- Exercise details: Retype only the stretch of lines that starts with the line containing "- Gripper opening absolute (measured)" and ends with the last line of the records, both included, exactly.

(Items listed in a dataset)
____________
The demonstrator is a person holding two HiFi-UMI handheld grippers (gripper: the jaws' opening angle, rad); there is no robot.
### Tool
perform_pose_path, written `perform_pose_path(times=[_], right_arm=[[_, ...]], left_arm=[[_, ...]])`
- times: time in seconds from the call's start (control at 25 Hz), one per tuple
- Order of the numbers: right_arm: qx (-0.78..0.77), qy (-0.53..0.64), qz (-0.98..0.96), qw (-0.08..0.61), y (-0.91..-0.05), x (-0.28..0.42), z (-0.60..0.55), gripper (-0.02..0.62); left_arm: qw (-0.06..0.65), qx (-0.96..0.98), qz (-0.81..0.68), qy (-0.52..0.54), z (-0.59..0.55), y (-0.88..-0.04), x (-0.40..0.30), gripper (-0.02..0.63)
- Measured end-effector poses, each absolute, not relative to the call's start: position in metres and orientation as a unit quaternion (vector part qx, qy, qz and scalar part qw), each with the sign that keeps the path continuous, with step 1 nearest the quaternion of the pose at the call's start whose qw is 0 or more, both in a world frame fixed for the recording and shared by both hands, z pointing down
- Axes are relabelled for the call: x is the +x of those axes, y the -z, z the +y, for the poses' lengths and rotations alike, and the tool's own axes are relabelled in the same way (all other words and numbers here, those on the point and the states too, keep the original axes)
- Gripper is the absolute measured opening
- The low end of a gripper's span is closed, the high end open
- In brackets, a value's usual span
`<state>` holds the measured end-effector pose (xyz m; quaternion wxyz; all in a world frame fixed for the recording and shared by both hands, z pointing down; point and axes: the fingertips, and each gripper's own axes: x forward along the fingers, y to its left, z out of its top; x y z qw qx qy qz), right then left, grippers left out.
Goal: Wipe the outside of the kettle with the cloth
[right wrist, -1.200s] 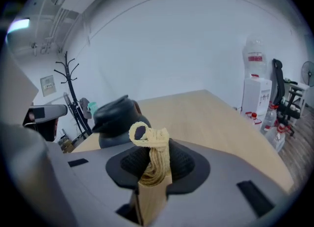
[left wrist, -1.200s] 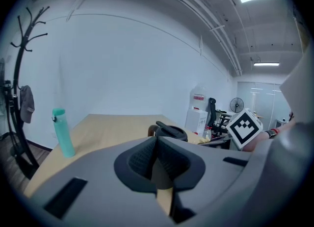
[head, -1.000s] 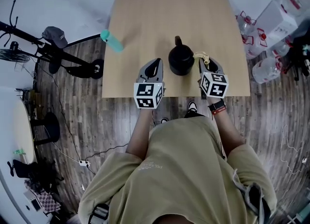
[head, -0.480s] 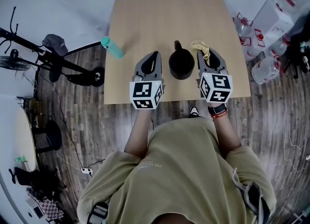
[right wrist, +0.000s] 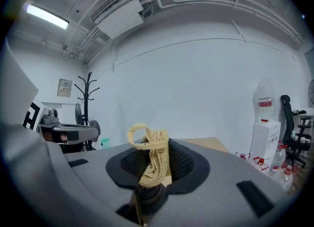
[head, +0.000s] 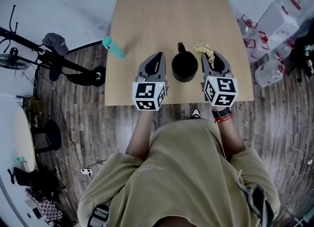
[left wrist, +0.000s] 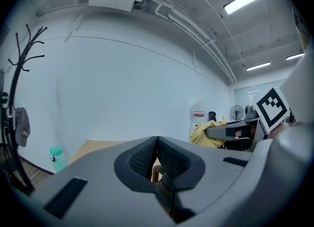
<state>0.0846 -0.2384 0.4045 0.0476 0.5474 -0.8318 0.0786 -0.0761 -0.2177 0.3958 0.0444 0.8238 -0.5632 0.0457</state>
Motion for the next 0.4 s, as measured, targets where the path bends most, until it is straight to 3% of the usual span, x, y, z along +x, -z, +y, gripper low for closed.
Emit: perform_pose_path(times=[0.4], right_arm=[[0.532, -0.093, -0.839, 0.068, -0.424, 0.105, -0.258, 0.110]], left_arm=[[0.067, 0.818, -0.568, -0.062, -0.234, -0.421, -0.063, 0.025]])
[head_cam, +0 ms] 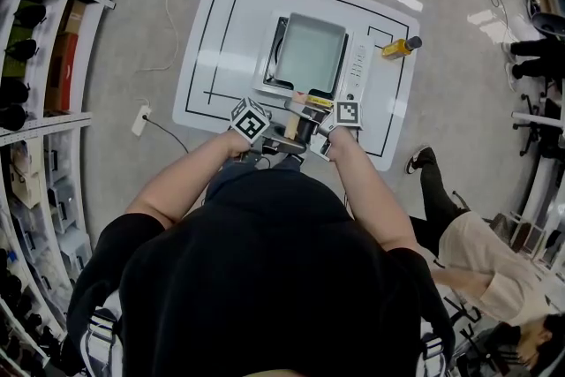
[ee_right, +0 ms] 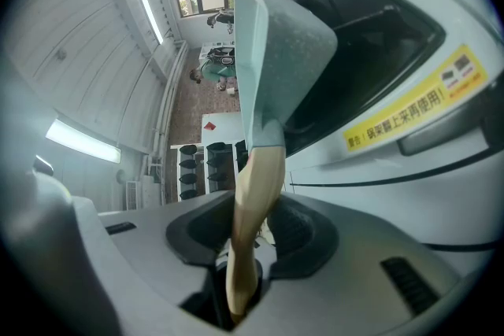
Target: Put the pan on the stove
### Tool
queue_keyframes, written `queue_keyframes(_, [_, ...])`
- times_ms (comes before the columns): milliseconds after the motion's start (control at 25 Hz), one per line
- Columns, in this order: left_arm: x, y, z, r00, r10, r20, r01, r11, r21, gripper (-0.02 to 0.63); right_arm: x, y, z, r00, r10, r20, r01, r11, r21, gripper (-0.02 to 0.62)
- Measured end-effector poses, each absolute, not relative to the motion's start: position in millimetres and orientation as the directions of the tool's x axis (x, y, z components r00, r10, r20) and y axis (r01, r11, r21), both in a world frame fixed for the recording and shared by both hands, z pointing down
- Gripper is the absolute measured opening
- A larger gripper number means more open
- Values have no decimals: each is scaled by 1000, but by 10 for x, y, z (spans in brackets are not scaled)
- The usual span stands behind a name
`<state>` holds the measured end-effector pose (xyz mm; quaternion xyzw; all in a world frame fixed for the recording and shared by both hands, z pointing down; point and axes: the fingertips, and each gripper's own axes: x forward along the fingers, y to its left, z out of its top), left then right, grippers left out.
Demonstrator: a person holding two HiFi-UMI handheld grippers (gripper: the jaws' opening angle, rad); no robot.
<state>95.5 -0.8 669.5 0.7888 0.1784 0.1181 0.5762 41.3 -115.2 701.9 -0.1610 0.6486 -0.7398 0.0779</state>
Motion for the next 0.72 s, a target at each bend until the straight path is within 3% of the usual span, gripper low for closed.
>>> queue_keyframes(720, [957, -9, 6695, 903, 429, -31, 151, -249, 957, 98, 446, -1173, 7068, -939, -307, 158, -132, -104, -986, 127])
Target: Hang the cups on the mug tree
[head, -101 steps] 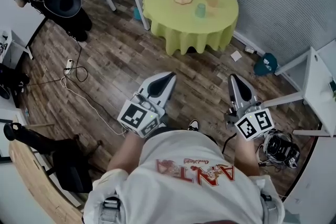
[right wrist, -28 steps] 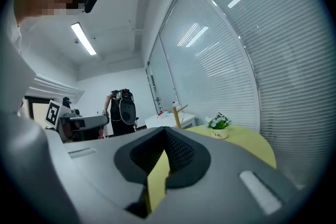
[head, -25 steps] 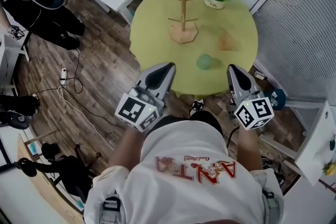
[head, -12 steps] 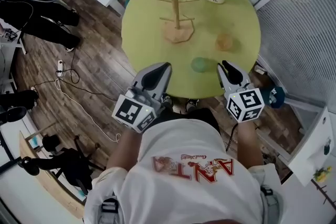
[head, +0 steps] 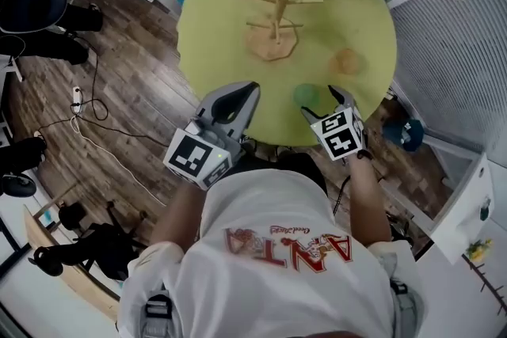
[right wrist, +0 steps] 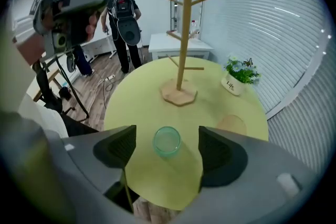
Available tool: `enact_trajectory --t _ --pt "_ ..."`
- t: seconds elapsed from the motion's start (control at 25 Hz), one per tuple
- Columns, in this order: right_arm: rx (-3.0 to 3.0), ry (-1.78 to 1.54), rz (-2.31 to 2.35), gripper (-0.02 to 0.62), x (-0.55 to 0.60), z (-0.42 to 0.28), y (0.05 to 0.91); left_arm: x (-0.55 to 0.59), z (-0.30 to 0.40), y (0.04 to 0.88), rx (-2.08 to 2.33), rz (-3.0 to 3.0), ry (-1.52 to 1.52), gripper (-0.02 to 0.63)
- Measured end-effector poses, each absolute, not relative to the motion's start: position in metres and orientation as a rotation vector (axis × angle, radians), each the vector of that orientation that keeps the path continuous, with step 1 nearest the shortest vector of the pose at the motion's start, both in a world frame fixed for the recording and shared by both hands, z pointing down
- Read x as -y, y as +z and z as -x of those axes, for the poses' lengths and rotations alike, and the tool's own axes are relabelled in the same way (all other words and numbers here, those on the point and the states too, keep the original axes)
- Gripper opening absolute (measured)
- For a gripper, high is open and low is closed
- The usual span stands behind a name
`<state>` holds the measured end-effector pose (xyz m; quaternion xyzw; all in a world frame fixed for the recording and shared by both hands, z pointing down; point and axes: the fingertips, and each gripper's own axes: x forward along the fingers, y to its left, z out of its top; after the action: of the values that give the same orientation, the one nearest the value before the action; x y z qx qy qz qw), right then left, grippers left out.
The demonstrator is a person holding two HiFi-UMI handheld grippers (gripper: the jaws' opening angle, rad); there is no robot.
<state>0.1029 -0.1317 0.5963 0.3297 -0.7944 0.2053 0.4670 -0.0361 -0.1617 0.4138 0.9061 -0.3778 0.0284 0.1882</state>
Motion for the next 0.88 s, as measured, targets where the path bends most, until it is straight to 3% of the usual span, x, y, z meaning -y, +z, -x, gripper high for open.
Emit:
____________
- Result of the task:
- Gripper opening absolute (measured)
- For a gripper, high is open and low is closed
- The usual span stands behind a name
`<state>` holds the measured end-effector pose (xyz m; quaternion xyzw; all in a world frame fixed for the recording and shared by both hands, z pointing down; point and axes: the fingertips, and each gripper's own axes: x forward along the fingers, y to its left, z out of its top; after the action: of the values that give the same orientation, the one nearest the value before the action; x y z qx qy qz qw), right then left, grippers left out.
The demonstrator is a person holding two HiFi-UMI handheld grippers (gripper: the jaws' opening angle, rad); there is no robot.
<state>0.1029 -0.1317 0.5963 0.3297 -0.7944 0.2053 0.4670 -0.0361 -0.1617 0.4138 0.9061 -0.3778 0.0284 0.1882</state>
Motion for the next 0.88 s, as measured, targets where the path bends most, until it is straight to 3% of the usual span, x, y, z meaning -y, +z, -x, gripper high for open.
Emit:

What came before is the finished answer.